Only the lines containing "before" should appear in the answer, copied from the listing below.

Records supplied.
════════════════
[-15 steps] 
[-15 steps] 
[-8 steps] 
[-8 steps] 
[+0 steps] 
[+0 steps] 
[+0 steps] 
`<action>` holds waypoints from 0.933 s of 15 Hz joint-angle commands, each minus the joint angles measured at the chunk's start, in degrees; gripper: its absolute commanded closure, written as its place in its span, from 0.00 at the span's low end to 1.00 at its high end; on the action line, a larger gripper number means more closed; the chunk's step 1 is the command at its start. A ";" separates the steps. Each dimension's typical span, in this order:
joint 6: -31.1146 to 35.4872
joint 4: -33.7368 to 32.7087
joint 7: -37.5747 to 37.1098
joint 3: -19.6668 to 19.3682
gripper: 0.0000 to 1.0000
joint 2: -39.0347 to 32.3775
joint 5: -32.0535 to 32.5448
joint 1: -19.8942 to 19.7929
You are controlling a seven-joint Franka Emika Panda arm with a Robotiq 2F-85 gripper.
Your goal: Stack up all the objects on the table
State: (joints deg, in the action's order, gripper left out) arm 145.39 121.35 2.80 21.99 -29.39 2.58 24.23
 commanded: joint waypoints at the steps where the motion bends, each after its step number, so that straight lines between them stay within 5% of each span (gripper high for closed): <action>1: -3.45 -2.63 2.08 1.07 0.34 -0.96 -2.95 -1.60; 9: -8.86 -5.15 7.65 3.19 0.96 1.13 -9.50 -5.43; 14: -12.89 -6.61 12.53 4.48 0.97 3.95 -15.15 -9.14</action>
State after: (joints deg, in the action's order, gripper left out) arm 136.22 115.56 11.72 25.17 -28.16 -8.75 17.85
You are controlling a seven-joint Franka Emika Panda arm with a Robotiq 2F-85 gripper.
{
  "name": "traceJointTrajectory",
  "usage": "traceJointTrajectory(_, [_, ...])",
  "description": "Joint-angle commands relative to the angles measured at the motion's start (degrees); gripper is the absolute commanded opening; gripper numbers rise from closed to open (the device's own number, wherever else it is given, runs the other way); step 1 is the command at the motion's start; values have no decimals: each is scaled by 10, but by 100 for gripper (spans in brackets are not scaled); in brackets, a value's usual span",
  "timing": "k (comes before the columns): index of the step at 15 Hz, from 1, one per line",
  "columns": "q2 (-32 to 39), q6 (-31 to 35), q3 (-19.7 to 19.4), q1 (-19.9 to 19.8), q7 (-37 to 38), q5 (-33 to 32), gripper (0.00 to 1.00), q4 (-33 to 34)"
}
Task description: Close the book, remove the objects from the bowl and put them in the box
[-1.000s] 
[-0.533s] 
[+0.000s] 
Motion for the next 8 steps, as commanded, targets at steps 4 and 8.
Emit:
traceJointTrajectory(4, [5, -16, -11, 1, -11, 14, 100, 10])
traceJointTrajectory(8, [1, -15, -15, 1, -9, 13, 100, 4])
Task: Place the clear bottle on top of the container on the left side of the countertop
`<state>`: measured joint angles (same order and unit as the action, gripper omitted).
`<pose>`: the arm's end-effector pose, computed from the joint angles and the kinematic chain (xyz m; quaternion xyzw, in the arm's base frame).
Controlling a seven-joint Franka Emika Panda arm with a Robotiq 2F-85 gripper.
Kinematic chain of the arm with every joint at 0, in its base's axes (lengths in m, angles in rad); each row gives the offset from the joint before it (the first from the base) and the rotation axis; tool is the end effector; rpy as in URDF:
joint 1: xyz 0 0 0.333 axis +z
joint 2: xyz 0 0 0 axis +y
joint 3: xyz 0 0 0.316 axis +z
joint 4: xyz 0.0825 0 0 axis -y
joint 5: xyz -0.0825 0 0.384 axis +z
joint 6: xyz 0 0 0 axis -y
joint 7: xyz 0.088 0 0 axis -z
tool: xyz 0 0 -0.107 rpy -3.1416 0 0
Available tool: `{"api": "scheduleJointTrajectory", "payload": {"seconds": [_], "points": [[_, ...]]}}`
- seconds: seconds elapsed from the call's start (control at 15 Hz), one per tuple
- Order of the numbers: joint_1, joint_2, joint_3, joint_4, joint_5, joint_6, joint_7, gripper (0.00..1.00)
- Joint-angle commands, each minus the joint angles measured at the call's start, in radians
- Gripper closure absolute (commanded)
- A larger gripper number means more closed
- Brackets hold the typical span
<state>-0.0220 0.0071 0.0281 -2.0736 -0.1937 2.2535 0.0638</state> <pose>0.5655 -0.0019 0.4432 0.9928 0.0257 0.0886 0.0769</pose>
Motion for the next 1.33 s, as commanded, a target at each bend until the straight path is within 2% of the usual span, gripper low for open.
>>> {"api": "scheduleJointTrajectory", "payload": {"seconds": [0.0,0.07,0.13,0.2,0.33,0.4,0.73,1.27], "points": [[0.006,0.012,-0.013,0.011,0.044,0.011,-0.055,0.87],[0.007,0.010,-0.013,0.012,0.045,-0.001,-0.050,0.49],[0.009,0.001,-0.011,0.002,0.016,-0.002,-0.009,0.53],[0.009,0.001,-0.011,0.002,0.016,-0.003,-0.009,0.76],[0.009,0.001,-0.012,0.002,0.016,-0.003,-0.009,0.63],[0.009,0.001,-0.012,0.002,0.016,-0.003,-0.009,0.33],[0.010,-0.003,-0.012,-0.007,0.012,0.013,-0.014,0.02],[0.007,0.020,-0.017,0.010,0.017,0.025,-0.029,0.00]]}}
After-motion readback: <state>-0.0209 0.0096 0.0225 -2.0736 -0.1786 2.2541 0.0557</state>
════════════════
Exercise solution.
  "timing": "k (comes before the columns): index of the step at 15 Hz, from 1, one per line",
Kinematic chain of the arm with every joint at 0, in its base's axes (lengths in m, angles in rad); each row gives the offset from the joint before it (the first from the base) and the rotation axis; tool is the end effector; rpy as in URDF:

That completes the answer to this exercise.